Her words elicited a grimace that brought pain to Ranjen Elbon Jakkelb’s face.  Earnestly, Elbon asked, “Our Eminence left no writings, not one clue to her whereabouts?”  Ganjhel returned Elbon’s gaze with a flash of truculence behind her eyes.  

Elbon clutched, more tightly, a pile of purple robes to his abdomen.  These robes were the same as the oversized vestments Ganjhel and Elbon both wore, as ranjen in the Bajoran faith.  While the layered robes hugged Ganhel’s form in a regal fashion, Elbon felt swallowed up by the frock.  Looking down at himself, tall and gangly, he felt like a child playing dress-up.

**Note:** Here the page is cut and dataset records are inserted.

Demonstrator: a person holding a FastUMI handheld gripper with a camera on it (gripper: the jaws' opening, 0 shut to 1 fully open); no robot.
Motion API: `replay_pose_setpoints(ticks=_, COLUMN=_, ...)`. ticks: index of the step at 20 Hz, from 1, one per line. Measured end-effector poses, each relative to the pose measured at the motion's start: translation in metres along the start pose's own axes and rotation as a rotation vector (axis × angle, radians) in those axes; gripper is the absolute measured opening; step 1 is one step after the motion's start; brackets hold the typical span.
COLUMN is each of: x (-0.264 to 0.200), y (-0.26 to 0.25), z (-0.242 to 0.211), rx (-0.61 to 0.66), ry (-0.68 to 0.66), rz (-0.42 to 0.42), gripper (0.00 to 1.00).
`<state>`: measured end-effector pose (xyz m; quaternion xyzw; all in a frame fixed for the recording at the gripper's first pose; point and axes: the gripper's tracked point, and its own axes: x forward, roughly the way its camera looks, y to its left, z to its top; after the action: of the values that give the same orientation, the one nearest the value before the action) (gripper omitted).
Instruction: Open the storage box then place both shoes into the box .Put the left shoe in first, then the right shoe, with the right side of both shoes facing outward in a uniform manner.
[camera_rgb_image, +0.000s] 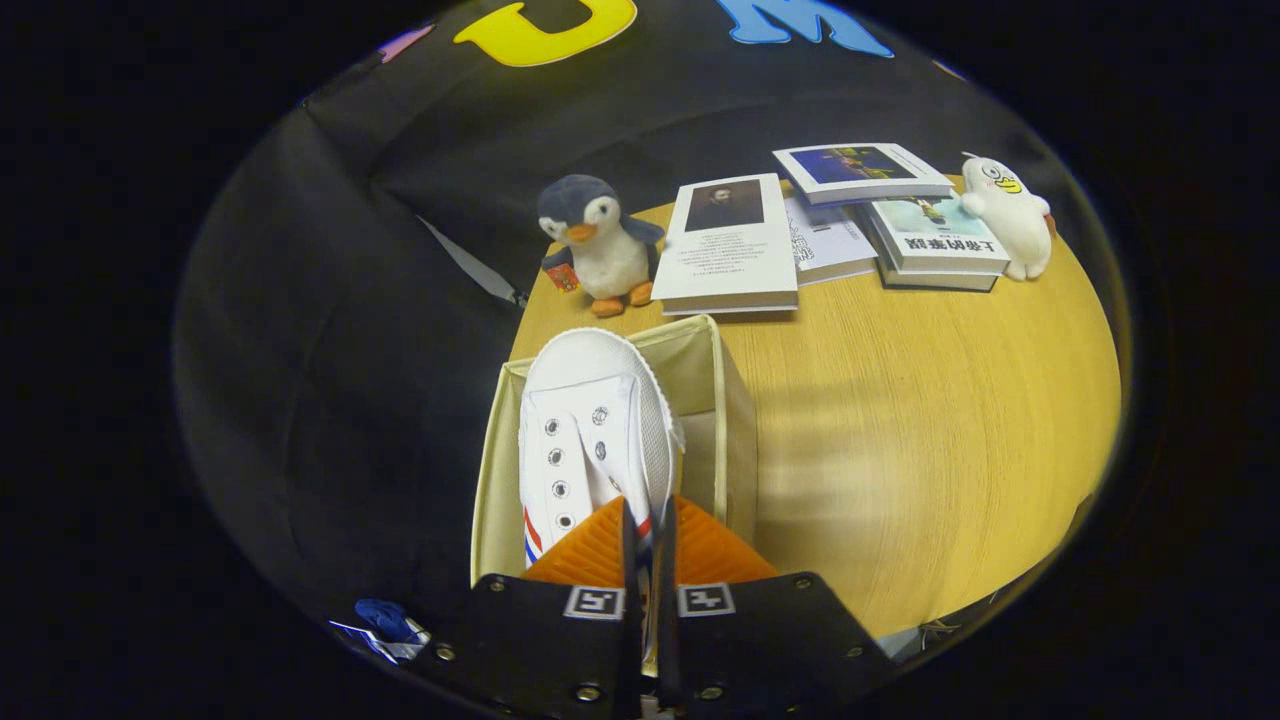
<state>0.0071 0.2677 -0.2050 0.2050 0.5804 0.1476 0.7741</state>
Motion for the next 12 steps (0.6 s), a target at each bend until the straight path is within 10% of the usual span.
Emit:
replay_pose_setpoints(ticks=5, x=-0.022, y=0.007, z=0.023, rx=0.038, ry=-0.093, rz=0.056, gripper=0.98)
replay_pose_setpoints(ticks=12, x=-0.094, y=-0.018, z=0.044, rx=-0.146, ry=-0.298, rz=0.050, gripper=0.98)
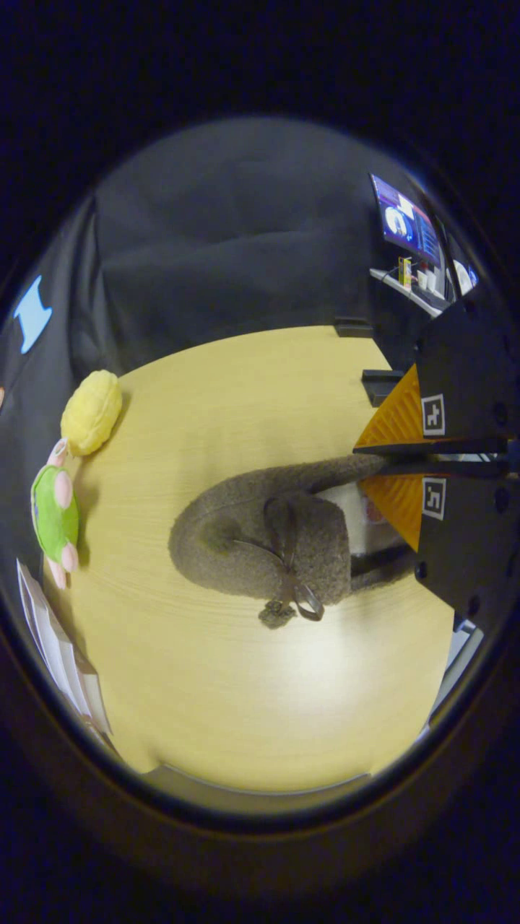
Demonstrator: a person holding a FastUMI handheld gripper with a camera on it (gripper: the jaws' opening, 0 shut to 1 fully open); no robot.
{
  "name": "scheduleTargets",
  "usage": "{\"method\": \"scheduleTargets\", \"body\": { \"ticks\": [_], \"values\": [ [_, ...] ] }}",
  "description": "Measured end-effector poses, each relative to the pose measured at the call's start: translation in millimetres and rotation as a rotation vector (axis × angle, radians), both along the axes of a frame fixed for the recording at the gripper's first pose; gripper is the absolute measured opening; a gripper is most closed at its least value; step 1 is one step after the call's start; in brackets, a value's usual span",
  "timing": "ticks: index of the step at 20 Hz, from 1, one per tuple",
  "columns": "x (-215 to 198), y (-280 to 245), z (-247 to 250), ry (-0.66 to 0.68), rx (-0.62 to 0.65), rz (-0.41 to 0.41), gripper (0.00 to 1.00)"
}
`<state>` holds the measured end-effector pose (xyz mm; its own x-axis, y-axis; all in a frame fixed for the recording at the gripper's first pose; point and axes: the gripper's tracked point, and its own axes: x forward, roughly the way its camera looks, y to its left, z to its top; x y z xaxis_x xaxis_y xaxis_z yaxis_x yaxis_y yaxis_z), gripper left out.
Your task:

By the time Elbon looked up again, Ganjhel replied with a negative shake of her head.  Elbon mouthed a silent “thank you” to Ganjhel, but no sound came out.  Only when Ganjhel turned to walk away did Elbon find his voice again.  Breathlessly, he asked, “And what of the Emissary?”

With her back to Elbon, Ganjhel remarked, “The rumours have spread… Vedek Tusyem gave a sermon this morning… metaphorically implying the Emissary has taken rest in the Celestial Temple.”

Ganjhel had gone by the time the pile of robes fell from Elbon’s grasp.  For the first time in his nearly quarter-century of life, Elbon felt utterly hollowed out, like Ganjhel had taken his guts with her.  It wasn’t a simple absence.  He had grown up knowing want.  Elbon knew hunger more than he knew satiation.  He was intimate with feeling like he was lacking something, but this was a deeper horror.  This was loss.  Once, he had hold of something, and in a blink it was gone.

Elbon began to paw at his own chest, scrabbling for the hooks and the loops that held his robe together.  He felt no recognition of the wailing noise that escaped him; it may have been a cry, but it may have been a laugh.  He tore the robe from his body and he discarded it thoughtlessly.

Moving like a sleepwalker, Elbon lurched to swing open a closet door.  He dove into the donation bin, tossing aside articles of clothing that had been donated for the orphans.  He felt moved by the hand of the Prophets; his body was not his own and he submitted to their will.  Grasping a garb between both of his fists, Elbon pulled out an archaic Starfleet uniform jacket.  He recognized it by its maroon colour and the white epaulet, even though the arrowhead insignia were long gone.  This, Elbon recognised, was the vestment the Emissary.  Without thinking, Elbon slung the jacket over his bare shoulders, warming himself in the Emissary’s embrace.